İşte o yıllardan arkadaşım olan, sonra da başarılı iş yaşamı ertesinde, kendisine kâr amacı gütmeyen, toplumsal hafızamıza, gelişmişliğimize katkı verecek konulara adayan Sevgili Oğuz Aydemir’in başkanı olduğu “Türkiye Sualtı Arkeoloji Vakfı” tarafından yayınlanan “Çaka Bey” kitabı çok yakında çıkacak. 
 
Kitabın yazarı da, yine Ankara Koleji’nden okuldaşım, değerli Em.
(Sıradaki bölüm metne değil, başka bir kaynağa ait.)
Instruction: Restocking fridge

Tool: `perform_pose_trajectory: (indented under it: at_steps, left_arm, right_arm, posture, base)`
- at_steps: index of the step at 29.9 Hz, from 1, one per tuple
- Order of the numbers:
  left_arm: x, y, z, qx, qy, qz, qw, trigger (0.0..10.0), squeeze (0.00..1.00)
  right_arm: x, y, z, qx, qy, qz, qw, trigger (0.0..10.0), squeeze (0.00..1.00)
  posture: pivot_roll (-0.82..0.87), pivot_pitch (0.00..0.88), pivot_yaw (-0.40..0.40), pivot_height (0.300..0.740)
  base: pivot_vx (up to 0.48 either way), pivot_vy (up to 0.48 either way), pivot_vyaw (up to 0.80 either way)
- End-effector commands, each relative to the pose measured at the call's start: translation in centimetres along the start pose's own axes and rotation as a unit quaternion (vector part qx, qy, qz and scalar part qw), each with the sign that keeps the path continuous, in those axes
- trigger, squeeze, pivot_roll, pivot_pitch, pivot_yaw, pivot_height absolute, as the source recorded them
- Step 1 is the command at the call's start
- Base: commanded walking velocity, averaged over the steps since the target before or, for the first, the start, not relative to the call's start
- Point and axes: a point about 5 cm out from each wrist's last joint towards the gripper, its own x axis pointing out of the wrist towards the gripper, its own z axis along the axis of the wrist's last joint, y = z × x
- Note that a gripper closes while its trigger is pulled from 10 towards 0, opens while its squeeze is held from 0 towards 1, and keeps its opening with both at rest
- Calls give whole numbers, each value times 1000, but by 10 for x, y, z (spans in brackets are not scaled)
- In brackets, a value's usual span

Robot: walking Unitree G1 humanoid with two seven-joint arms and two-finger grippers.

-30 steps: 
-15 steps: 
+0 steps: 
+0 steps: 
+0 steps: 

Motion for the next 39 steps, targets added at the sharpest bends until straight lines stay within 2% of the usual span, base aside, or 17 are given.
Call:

Deniz Albay Ali Rıza İşipek.
 
Oğuz Aydemir’in bugüne kadar, o kadar çok bu  tip katkıları var ki, saymakla bitmez. Gebze’deki Eskihisar Kalesi restorasyonundan, Bodrum Sualtı arkeoloji müzesine katkılarına, Çeşme Deniz Savaşı’ndan başlayarak Çeşme’ye ilişkin pek çok kitabın hazırlanmasına, Foça-Marsilya Deneysel arkeoloji brirem seyahati desteğine kadar,  burada hepsini sıralayamayacağım uzun bir liste…
 
Marifet iltifata tabidir. Onun için bunları siz değerli okurlarımla paylaşmak istedim.
 
Çok kapsamlı ve üzerinde iyi çalışılmış, iyi yazılmış “Çaka Bey”i mutlaka okumanızı öneririm.